- Born: Washington, D.C., United States
- Known for: Figurative and psychological artwork exploring biology, religion, nature, and ecology.
- Notable work: "Jelly" exhibition
- Style: Figurative; contemporary;
- Movement: Contemporary art
- Father: William Scally
- Awards: Community Foundation of Southern Arizona Buffalo Exchange Visual Arts Award (2003) George Sugarman Foundation Grant (2005)

= Gwyneth Scally =

American artist

Gwyneth Scally (born in Washington, DC) is a visual contemporary artist in New York, United States.

==Artwork==
Scally's work is figurative and psychological, much of it deals with elevating biology over religion and with issues of nature and ecology. It includes large scale paintings, installation, and fiberglass sculpture. Scally worked as an artist in Arizona for the last decade. Her work has been shown internationally, and she has received numerous grants and awards. She received the Community Foundation of Southern Arizona Buffalo Exchange Visual Arts Award in 2003. In 2004 she completed a residency at the Red Gate Gallery of Beijing, China. In 2005 she showed "Jelly" at the Tucson Museum of Art and received a grant from The George Sugarman Foundation.
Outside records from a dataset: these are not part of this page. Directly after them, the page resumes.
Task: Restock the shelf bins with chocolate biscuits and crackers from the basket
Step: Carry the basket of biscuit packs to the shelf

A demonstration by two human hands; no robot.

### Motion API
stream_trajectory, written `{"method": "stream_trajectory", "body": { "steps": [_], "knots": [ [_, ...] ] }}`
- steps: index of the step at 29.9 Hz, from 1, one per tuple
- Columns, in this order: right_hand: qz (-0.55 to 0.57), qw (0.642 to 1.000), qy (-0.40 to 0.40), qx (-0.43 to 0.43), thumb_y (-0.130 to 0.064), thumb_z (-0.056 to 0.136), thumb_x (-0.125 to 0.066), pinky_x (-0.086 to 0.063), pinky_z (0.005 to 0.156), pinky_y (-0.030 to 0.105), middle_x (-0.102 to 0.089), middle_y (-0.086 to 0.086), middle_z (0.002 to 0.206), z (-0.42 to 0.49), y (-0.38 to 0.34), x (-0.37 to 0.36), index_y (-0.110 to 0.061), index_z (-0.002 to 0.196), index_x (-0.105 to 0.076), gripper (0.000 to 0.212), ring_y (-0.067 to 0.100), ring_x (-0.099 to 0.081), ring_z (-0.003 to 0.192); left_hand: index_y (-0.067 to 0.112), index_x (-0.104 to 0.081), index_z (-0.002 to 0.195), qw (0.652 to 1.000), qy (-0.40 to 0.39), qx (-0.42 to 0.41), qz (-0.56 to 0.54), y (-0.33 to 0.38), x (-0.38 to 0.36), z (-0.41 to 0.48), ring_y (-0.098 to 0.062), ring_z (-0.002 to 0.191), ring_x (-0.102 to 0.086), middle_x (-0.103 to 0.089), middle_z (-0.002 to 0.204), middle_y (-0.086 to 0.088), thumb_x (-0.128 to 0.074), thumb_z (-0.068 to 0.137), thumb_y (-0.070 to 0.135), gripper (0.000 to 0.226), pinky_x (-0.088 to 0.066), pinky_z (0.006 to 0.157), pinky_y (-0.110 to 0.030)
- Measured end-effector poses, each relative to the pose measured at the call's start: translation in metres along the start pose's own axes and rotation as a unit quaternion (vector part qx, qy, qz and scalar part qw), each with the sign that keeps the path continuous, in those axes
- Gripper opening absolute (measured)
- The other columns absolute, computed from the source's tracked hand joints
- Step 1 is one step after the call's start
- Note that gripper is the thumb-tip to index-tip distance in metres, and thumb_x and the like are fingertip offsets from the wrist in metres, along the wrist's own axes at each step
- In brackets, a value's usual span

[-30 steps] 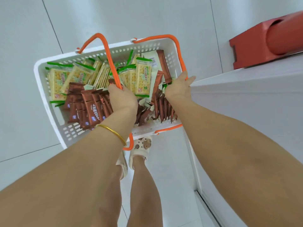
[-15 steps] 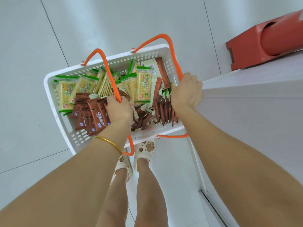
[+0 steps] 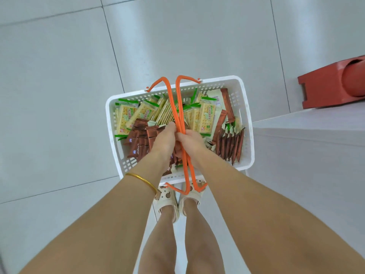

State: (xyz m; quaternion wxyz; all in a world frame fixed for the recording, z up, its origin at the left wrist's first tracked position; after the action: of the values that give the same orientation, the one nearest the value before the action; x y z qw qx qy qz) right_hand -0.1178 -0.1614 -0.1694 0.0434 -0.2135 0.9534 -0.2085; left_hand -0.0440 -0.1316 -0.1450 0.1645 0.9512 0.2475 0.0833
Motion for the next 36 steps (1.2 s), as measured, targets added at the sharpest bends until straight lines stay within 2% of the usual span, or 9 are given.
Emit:
{"method": "stream_trajectory", "body": {
  "steps": [3,8,11,15,18,22,27,32,36],
  "knots": [
    [-0.040,0.998,0.045,-0.004,-0.013,0.088,-0.056,-0.034,0.043,0.027,-0.048,0.004,0.056,0.002,-0.001,-0.007,-0.013,0.076,-0.054,0.012,0.017,-0.039,0.044,0.014,-0.059,0.078,0.998,-0.010,0.010,-0.060,0.001,0.009,-0.008,-0.019,0.064,-0.052,-0.059,0.073,-0.007,-0.036,0.101,0.031,0.036,-0.045,0.063,-0.032],
    [-0.072,0.994,0.079,0.005,-0.016,0.093,-0.050,-0.035,0.045,0.028,-0.044,0.007,0.066,-0.013,-0.023,-0.017,-0.015,0.080,-0.050,0.014,0.018,-0.036,0.049,0.017,-0.065,0.099,0.994,-0.060,0.013,-0.087,0.016,0.029,-0.022,-0.016,0.078,-0.058,-0.067,0.088,-0.002,-0.045,0.099,0.028,0.023,-0.047,0.061,-0.026],
    [-0.065,0.995,0.068,0.021,-0.014,0.095,-0.048,-0.038,0.046,0.027,-0.044,0.005,0.064,-0.036,-0.043,-0.032,-0.016,0.078,-0.050,0.017,0.018,-0.040,0.051,0.010,-0.063,0.102,0.992,-0.099,-0.002,-0.082,0.045,0.035,-0.030,-0.019,0.069,-0.050,-0.060,0.091,-0.008,-0.038,0.101,0.034,0.034,-0.042,0.057,-0.030],
    [-0.041,0.998,0.029,0.025,-0.006,0.094,-0.050,-0.036,0.045,0.027,-0.039,0.003,0.056,-0.072,-0.088,-0.047,-0.013,0.074,-0.049,0.020,0.016,-0.036,0.045,0.005,-0.061,0.112,0.992,-0.108,-0.027,-0.063,0.095,0.047,-0.050,-0.025,0.081,-0.055,-0.067,0.097,-0.004,-0.044,0.099,0.030,0.033,-0.044,0.064,-0.036],
    [-0.038,0.998,-0.016,0.045,0.006,0.092,-0.044,-0.037,0.048,0.028,-0.037,0.003,0.054,-0.103,-0.144,-0.058,-0.010,0.074,-0.047,0.024,0.014,-0.037,0.042,0.004,-0.062,0.112,0.992,-0.096,-0.060,-0.052,0.149,0.066,-0.076,-0.017,0.077,-0.060,-0.068,0.094,-0.004,-0.050,0.098,0.018,0.023,-0.051,0.066,-0.029],
    [-0.087,0.993,-0.035,0.079,-0.003,0.098,-0.041,-0.052,0.057,0.036,-0.047,0.007,0.059,-0.115,-0.221,-0.082,-0.011,0.073,-0.049,0.027,0.021,-0.051,0.050,0.006,-0.064,0.099,0.993,-0.064,-0.070,-0.065,0.226,0.089,-0.093,-0.013,0.062,-0.059,-0.068,0.087,-0.003,-0.051,0.097,0.011,0.014,-0.043,0.042,-0.019],
    [-0.102,0.985,-0.036,0.138,-0.014,0.098,-0.050,-0.059,0.065,0.040,-0.057,0.004,0.065,-0.114,-0.334,-0.121,-0.012,0.093,-0.056,0.008,0.021,-0.059,0.055,0.006,-0.063,0.100,0.990,-0.010,-0.111,-0.088,0.339,0.122,-0.097,-0.011,0.058,-0.063,-0.071,0.082,-0.003,-0.055,0.095,0.008,0.011,-0.050,0.053,-0.028],
    [-0.099,0.981,-0.029,0.165,-0.014,0.097,-0.052,-0.055,0.062,0.040,-0.057,0.008,0.062,-0.102,-0.456,-0.169,-0.013,0.078,-0.056,0.020,0.026,-0.057,0.053,0.008,-0.062,0.098,0.986,0.003,-0.150,-0.076,0.465,0.161,-0.092,-0.011,0.057,-0.061,-0.069,0.079,0.000,-0.051,0.097,0.010,0.011,-0.045,0.042,-0.022],
    [-0.114,0.975,0.004,0.192,-0.014,0.098,-0.050,-0.059,0.068,0.043,-0.059,0.009,0.069,-0.092,-0.557,-0.208,-0.012,0.078,-0.057,0.021,0.029,-0.062,0.063,0.007,-0.062,0.098,0.981,0.001,-0.179,-0.067,0.571,0.193,-0.080,-0.013,0.063,-0.062,-0.068,0.080,-0.002,-0.050,0.097,0.007,0.011,-0.052,0.059,-0.028]
  ]
}}
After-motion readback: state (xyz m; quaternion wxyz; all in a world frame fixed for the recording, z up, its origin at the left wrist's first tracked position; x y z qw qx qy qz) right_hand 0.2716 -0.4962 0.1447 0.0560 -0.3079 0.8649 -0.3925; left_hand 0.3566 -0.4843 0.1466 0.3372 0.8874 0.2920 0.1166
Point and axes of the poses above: each hand's wrist, its own z-axis towards the middle knuckle, its own x-axis out of the back of the hand, y = z × x, the point moved 2 cm from there along z, towards the middle knuckle
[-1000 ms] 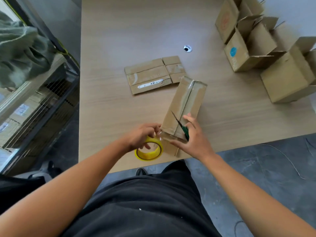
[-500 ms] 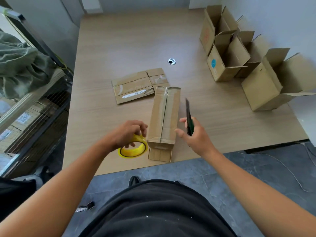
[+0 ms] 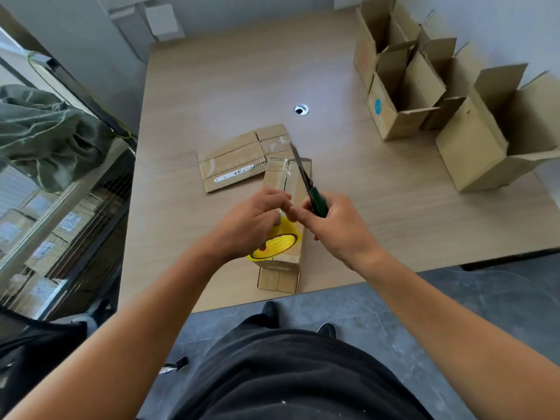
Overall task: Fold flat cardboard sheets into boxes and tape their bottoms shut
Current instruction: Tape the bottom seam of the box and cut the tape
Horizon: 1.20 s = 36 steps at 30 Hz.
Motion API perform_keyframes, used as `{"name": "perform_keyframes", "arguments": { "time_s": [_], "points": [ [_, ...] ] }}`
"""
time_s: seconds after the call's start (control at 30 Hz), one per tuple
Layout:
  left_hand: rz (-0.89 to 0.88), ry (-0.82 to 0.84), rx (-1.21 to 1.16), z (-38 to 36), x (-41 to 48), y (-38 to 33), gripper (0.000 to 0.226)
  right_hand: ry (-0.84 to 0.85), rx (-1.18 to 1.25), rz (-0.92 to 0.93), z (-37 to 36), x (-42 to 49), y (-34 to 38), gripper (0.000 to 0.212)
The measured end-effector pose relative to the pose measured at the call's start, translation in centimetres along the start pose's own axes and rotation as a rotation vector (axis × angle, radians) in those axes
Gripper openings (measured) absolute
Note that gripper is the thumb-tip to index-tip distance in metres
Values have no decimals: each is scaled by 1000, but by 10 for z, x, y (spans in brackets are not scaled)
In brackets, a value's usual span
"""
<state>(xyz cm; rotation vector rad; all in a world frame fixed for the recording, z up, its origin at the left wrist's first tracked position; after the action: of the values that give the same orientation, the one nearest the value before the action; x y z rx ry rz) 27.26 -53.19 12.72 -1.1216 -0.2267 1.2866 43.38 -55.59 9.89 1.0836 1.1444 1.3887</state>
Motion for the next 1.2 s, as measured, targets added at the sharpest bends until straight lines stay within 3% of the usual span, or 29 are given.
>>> {"name": "perform_keyframes", "arguments": {
  "time_s": [0.13,0.3,0.43,0.53,0.63,0.83,0.93,1.07,1.13,1.2],
  "points": [
    [19,32,28,-1,10,7,37,-47,-67,35,3,2,-7,26],
    [-19,103,-162,29,17,12,44,-159,-70,48,20,16,-2,30],
    [-129,144,140,78,44,-9,43,-288,-91,27,28,36,-2,31],
    [-65,120,381,130,89,-13,41,-461,-53,-65,43,58,-20,33],
    [-14,162,617,151,144,0,25,-473,-37,-203,39,87,-48,31],
    [-23,214,705,128,247,65,19,-478,-113,-430,26,141,-123,28],
    [-28,204,667,116,272,94,24,-485,-39,-513,20,147,-145,29],
    [-35,293,491,99,277,113,29,-492,100,-651,15,146,-160,45],
    [-14,319,390,95,275,119,29,-463,84,-766,15,144,-163,51],
    [-4,312,338,91,272,125,34,-443,-100,-786,22,144,-150,60]
  ]
}}
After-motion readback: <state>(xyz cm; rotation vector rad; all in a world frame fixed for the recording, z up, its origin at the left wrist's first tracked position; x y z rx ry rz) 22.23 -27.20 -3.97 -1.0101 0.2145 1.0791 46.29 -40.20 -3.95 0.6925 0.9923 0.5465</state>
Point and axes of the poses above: each hand's wrist, its own x-axis towards the middle knuckle, its own z-axis out of the back of the hand, y = z × x, the point moved 4 cm from there along x, towards the middle knuckle, and after that the axes turned 10 degrees about z, right-handed, at the moved point
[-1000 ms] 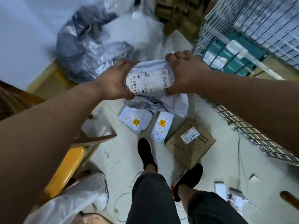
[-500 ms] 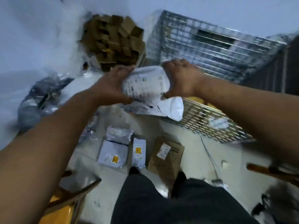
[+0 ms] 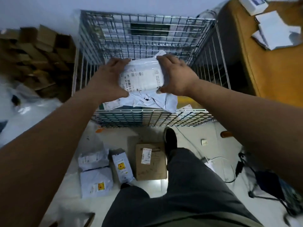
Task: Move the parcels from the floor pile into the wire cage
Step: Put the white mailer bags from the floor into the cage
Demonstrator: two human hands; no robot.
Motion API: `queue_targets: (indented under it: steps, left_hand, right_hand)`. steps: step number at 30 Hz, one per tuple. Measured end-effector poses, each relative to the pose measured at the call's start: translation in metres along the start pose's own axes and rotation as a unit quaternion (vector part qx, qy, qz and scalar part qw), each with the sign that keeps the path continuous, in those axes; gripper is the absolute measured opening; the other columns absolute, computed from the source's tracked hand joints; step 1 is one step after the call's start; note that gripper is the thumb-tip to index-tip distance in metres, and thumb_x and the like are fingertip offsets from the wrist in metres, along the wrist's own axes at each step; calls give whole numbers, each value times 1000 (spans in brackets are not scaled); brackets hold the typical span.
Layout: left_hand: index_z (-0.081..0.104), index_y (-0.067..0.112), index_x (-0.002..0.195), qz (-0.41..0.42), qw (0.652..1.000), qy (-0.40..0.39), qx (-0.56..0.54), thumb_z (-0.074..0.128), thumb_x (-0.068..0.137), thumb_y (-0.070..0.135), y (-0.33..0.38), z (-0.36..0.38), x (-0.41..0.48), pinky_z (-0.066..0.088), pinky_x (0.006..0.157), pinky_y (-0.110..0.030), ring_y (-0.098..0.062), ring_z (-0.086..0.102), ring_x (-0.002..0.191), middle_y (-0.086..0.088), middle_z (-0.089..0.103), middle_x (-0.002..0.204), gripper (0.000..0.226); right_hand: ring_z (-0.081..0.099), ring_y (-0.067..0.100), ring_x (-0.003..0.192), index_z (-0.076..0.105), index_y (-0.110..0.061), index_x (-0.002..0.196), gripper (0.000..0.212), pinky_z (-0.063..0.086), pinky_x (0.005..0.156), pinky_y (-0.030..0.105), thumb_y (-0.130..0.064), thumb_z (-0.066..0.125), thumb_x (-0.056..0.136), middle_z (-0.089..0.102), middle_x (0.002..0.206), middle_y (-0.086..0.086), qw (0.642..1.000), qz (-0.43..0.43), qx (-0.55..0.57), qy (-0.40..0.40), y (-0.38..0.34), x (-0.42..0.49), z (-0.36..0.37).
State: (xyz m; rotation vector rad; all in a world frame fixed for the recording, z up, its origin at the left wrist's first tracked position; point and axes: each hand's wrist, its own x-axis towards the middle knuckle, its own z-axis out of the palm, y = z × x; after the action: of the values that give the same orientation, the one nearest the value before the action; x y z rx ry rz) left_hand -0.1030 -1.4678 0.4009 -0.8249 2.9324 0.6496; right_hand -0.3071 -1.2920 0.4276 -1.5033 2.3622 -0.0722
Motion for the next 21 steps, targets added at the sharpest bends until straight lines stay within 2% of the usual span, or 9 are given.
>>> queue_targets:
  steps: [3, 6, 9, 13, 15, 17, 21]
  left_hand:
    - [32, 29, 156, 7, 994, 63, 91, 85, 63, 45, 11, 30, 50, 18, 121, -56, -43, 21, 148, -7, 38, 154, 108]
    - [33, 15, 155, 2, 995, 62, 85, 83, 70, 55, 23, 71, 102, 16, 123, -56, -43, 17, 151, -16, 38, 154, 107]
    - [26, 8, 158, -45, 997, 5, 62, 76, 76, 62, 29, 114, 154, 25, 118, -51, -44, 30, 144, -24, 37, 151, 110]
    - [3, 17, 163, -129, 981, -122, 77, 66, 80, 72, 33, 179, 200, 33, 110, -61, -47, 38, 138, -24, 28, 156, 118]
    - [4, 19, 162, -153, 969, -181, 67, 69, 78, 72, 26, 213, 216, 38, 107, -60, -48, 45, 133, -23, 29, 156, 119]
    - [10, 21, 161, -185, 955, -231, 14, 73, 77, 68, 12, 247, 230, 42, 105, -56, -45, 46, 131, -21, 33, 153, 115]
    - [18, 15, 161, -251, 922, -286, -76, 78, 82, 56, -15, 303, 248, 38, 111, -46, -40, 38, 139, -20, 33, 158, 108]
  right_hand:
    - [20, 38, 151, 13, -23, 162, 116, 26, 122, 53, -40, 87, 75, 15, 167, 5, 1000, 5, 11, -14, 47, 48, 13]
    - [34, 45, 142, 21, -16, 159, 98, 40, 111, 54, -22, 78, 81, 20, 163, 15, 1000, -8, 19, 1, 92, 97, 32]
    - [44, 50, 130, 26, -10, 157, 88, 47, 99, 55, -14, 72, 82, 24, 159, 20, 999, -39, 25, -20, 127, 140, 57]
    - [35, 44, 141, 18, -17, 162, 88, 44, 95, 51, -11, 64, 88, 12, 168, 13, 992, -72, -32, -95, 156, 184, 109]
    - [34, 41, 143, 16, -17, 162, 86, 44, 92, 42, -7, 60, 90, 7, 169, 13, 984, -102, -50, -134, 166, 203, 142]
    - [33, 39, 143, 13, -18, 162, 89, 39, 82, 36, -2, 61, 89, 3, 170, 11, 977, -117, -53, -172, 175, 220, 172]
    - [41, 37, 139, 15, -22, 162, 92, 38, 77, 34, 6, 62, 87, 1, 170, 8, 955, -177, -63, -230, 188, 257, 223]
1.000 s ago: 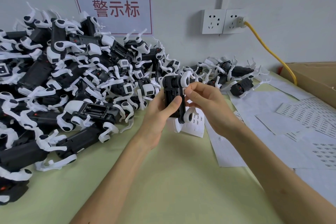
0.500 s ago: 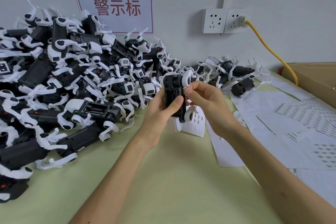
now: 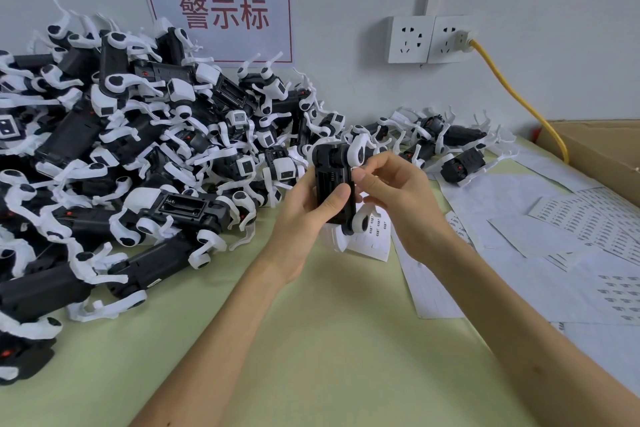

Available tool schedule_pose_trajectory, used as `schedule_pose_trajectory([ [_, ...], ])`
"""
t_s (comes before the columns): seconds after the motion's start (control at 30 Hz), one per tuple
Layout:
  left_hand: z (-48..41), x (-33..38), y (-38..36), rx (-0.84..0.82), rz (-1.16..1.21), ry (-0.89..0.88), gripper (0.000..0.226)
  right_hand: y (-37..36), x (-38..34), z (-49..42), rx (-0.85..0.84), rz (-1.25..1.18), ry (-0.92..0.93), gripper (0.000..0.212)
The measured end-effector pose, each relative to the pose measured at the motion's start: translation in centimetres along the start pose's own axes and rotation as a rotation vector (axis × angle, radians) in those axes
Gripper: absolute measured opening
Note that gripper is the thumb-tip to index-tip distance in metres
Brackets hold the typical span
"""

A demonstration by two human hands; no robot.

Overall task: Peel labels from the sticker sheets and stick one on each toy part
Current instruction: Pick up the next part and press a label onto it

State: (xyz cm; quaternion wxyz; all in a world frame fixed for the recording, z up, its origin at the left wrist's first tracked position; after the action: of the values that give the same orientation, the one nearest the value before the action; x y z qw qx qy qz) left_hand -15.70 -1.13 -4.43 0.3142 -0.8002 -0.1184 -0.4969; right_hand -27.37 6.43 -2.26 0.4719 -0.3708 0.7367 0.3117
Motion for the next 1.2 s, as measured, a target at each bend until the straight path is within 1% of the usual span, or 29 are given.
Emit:
schedule_pose_trajectory([
  [0.1,0.0,-0.2,-0.3,-0.027,0.045,0.038,0.036,-0.1,0.7,-0.1,-0.045,-0.052,-0.082,0.021],
  [0.13,0.0,-0.4,-0.4,-0.034,0.072,0.061,0.036,-0.3,0.8,-0.1,-0.071,-0.062,-0.100,0.019],
  [0.2,0.1,-0.7,-0.6,-0.046,0.139,0.112,0.039,-0.7,0.9,0.1,-0.109,-0.097,-0.110,0.007],
  [0.3,0.2,-0.8,-0.7,-0.069,0.208,0.155,0.041,-1.0,0.5,0.2,-0.123,-0.114,-0.102,0.005],
  [0.4,0.4,-1.0,-1.2,-0.116,0.223,0.178,0.036,-1.1,0.2,0.3,-0.111,-0.099,-0.089,0.033],
  [0.43,0.5,-1.2,-1.3,-0.128,0.240,0.199,0.036,-1.2,0.2,0.4,-0.106,-0.104,-0.093,0.039],
  [0.57,0.7,-1.1,-1.3,-0.144,0.278,0.234,0.033,-1.5,-0.1,0.5,-0.119,-0.113,-0.081,0.052],
  [0.7,0.7,-1.0,-1.0,-0.141,0.279,0.234,0.032,-1.9,-0.6,0.7,-0.147,-0.099,-0.054,0.051],
  [0.8,0.7,-0.9,-0.9,-0.125,0.278,0.234,0.034,-2.0,-0.4,0.6,-0.161,-0.113,-0.054,0.043],
  [0.9,0.6,-1.0,-0.6,-0.107,0.278,0.242,0.032,-2.2,-0.2,0.6,-0.168,-0.122,-0.057,0.039],
  [0.93,0.6,-1.0,-0.6,-0.103,0.278,0.244,0.031,-2.1,-0.1,0.5,-0.166,-0.128,-0.060,0.037],
  [1.03,0.7,-0.9,-0.7,-0.092,0.299,0.247,0.034,-2.0,-0.1,0.5,-0.161,-0.152,-0.067,0.019],
  [1.1,0.7,-0.8,-1.0,-0.103,0.307,0.238,0.035,-1.9,-0.2,0.6,-0.161,-0.173,-0.079,0.016],
  [1.13,0.7,-0.8,-1.1,-0.113,0.305,0.234,0.034,-1.9,-0.3,0.7,-0.153,-0.166,-0.081,0.018],
  [1.2,0.7,-0.9,-1.4,-0.130,0.301,0.236,0.031,-1.7,-0.5,0.7,-0.132,-0.141,-0.062,0.038],
])
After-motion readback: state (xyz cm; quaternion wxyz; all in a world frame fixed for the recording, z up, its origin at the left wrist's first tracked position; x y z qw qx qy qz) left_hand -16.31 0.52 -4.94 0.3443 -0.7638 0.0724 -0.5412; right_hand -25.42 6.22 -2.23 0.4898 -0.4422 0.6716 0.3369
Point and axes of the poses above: each hand's wrist, its own z-axis away from the middle knuckle, its own y-axis out of the back of the hand, x = y × z, the point moved 8 cm from there along -z, towards the middle knuckle, and after that the axes turned 12 degrees about z, right-handed, at the moved point
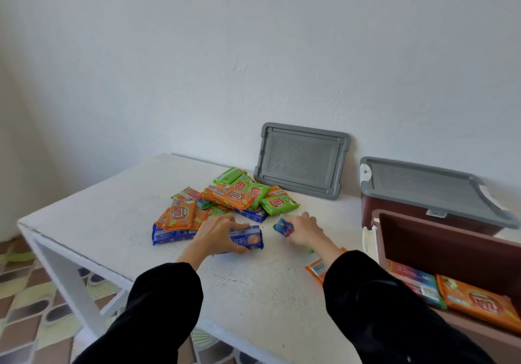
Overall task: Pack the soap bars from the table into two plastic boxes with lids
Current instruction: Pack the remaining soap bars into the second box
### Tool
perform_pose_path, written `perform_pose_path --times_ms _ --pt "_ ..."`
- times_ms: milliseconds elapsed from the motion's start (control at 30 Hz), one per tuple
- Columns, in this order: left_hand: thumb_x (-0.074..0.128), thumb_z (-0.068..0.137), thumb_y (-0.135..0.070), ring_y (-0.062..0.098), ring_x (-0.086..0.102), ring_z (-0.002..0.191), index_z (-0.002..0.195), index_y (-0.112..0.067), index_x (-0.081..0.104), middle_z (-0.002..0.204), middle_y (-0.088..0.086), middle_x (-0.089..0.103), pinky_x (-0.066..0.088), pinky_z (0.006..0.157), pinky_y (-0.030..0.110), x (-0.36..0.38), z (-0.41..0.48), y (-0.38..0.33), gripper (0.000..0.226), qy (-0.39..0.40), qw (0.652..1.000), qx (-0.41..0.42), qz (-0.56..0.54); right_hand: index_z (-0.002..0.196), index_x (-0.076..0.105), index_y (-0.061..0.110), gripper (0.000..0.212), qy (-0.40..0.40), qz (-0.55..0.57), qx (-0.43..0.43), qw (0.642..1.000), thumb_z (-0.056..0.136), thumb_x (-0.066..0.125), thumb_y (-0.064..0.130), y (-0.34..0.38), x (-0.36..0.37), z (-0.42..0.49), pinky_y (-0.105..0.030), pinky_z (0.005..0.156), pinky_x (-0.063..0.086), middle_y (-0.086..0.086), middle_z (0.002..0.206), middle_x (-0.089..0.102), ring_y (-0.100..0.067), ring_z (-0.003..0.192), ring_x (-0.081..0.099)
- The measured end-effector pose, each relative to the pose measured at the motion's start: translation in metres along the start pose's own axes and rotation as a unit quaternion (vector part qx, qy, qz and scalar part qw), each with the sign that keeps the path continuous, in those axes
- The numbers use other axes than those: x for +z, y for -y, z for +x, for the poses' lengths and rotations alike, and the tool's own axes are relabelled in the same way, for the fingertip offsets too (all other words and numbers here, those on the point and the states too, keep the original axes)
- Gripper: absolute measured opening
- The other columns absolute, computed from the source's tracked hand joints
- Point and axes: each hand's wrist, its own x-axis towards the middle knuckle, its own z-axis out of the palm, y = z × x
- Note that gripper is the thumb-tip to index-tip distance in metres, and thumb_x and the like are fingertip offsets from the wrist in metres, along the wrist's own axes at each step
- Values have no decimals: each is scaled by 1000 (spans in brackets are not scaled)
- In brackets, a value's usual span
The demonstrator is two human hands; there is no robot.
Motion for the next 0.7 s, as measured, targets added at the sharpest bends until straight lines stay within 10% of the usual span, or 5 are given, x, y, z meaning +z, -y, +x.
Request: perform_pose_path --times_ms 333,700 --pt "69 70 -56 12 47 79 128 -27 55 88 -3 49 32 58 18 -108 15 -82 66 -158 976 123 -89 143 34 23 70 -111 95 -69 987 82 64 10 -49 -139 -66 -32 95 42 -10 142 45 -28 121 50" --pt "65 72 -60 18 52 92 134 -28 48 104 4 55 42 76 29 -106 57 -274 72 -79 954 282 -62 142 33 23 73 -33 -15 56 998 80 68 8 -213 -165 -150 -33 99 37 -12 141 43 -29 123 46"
In 2007 she held an exhibition, "Jelly", at the Mesa Contemporary Arts Center, Arizona, inspired by studies of jellyfish. The exhibition consisted of eight sculptures of jellyfish, six paintings and a panelled piece, each alluding to theological symbolism and evolutionary science.'After working in Arizona, Scally relocated to New York in 2012. "In 2007, I spent the summer at an artist's residency in Newfoundland, Canada." Her work has been shown internationally. It has been featured in The Southern Review and New American Paintings.

==Personal life==
Her father William Scally is a British political journalist in Washington and her mother is from an Italian community in the state of New Jersey.